11. The low density, high stiffness, high toughness polypropylene nanocomposite according to claim 1 wherein: the toughening agent is one or the combination of more than two of polybutadiene rubber, ethylene-propylene-diene rubber and ethylene-octene copolymer.

12. The low density, high stiffness, high toughness polypropylene nanocomposite according to claim 11 wherein: the toughening agent is POE elastomer, and the melt flow rate is 0.5-50g/10min under the test condition of 230 ℃ multiplied by 2.16 kg.

13. The low density, high stiffness, high toughness polypropylene nanocomposite according to claim 1 wherein: the stabilizer comprises a main antioxidant and an auxiliary antioxidant, wherein the main antioxidant is a hindered phenol antioxidant or a thioester antioxidant; the auxiliary antioxidant is phosphite or ester antioxidant.

14. The low density, high stiffness, high toughness polypropylene nanocomposite of claim 13 wherein: the main antioxidant is one or the combination of more than two of 3114, 1010 and DSTP; the auxiliary antioxidant is one or two of 618 and 168.

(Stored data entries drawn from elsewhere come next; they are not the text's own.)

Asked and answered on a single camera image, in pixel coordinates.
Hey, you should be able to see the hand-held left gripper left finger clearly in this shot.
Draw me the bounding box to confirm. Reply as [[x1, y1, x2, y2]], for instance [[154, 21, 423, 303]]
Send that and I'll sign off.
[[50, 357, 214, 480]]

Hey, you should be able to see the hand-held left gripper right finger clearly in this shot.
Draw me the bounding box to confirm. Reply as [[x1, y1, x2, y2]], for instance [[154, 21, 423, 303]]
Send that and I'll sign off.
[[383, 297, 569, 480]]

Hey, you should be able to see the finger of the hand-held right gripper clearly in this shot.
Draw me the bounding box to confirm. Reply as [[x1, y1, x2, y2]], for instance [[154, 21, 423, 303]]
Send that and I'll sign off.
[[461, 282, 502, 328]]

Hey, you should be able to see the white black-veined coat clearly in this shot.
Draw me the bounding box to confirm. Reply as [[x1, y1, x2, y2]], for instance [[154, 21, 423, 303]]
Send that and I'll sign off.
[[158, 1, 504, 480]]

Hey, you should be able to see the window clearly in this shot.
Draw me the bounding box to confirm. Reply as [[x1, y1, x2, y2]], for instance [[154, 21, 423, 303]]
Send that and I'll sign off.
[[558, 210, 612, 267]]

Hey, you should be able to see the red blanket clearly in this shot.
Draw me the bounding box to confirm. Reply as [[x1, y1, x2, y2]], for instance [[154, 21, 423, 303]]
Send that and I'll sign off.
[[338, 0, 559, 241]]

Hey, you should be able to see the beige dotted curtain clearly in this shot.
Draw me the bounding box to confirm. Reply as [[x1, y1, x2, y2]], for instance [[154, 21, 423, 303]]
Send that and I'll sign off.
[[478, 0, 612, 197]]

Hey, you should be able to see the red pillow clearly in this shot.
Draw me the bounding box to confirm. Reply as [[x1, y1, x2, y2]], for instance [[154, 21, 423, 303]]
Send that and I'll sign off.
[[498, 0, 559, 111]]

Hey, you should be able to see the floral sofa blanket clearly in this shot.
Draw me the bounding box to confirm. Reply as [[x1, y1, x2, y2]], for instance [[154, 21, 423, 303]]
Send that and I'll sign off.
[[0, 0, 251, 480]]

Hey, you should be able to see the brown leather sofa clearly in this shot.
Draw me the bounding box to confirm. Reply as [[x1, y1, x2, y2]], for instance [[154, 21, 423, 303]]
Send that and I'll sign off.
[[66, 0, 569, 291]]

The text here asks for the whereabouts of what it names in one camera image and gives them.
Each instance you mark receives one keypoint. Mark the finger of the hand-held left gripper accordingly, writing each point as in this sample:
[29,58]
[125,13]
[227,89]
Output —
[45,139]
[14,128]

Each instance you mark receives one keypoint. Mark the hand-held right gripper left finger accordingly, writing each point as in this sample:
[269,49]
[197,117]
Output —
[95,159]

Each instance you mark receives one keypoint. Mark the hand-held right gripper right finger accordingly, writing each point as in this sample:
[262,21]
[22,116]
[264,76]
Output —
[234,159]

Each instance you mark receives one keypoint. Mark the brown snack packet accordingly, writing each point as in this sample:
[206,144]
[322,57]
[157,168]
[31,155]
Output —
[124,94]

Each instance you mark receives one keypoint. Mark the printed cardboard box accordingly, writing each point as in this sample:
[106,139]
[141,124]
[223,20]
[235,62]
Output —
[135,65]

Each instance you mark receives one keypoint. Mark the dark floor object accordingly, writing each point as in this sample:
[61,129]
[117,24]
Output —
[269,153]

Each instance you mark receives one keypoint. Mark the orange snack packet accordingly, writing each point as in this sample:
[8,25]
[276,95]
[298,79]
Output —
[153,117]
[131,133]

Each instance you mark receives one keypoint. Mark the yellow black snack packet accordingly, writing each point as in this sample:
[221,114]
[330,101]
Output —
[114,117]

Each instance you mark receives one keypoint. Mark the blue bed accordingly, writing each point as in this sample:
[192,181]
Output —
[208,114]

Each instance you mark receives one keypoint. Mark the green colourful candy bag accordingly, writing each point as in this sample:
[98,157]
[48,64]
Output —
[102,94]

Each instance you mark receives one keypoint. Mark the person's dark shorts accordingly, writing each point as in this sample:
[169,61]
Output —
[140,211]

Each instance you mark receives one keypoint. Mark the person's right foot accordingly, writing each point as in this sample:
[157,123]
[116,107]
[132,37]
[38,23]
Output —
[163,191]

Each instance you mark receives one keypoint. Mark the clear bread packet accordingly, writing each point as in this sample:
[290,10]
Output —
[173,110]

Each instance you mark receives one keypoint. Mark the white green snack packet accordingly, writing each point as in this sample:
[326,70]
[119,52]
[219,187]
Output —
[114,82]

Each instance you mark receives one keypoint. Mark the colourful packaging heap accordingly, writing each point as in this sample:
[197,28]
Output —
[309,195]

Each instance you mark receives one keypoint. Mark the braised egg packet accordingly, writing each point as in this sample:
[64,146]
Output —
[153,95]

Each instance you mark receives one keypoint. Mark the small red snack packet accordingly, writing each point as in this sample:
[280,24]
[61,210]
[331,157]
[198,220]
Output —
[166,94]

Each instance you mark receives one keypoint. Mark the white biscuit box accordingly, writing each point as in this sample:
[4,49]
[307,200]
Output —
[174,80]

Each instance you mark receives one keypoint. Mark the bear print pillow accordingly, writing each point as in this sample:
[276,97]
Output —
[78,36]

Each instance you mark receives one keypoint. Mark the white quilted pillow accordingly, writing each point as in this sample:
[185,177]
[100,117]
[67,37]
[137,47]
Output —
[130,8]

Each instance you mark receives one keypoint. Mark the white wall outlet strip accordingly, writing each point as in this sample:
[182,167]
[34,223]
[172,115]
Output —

15. The low density, high stiffness, high toughness polypropylene nanocomposite according to claim 1 wherein: such other additives include one or a combination of two or more of colorants, nucleating agents, blowing agents, surfactants, plasticizers, coupling agents, flame retardants, light stabilizers, processing aids, antistatic aids, antimicrobial aids, and lubricants as deemed desirable by one skilled in the art.

16. A method of preparing the low density, high stiffness, high toughness polypropylene nanocomposite of claim 1 comprising the steps of:

1) weighing the raw materials according to the weight ratio;

2) dry-mixing polypropylene, organic clay, inorganic filler, compatilizer, toughening agent, stabilizer and other additives in a high-speed mixer for 3-15 minutes, adding the mixed raw materials into a double-screw extruder, and cooling and granulating after melt extrusion; wherein the temperature in the screw cylinder is as follows: the first zone is 180 ℃ minus 190 ℃, the second zone is 185 ℃ minus 195 ℃, the third zone is 185 ℃ minus 195 ℃, the fourth zone is 185 ℃ minus 195 ℃, the head is 190 ℃ minus 200 ℃, and the rotating speed of the double-screw extruder is 100 ℃ minus 1000 rpm.

17. A method of preparing the low density, high stiffness, high toughness polypropylene nanocomposite of claim 1 comprising the steps of:

1) weighing the raw materials according to the weight ratio;

2) dry-mixing organic clay, a compatilizer, a stabilizer, part of polypropylene and other additives in a high-speed mixer for 3-15 minutes to prepare a mixture A, dry-mixing inorganic filler, a toughening agent and the rest of polypropylene in the high-speed mixer for 3-15 minutes to prepare a mixture B, adding the mixture A into a double-screw extruder from a main feeding port at the tail part of a screw, adding the mixture B into the double-screw extruder from the middle side of the screw to a feeding port, and cooling and granulating after melt extrusion; wherein the temperature in the screw cylinder is as follows: the first zone is 180 ℃ minus 190 ℃, the second zone is 185 ℃ minus 195 ℃, the third zone is 185 ℃ minus 195 ℃, the fourth zone is 185 ℃ minus 195 ℃, the head is 190 ℃ minus 200 ℃, and the rotating speed of the double-screw extruder is 100 ℃ minus 1000 rpm.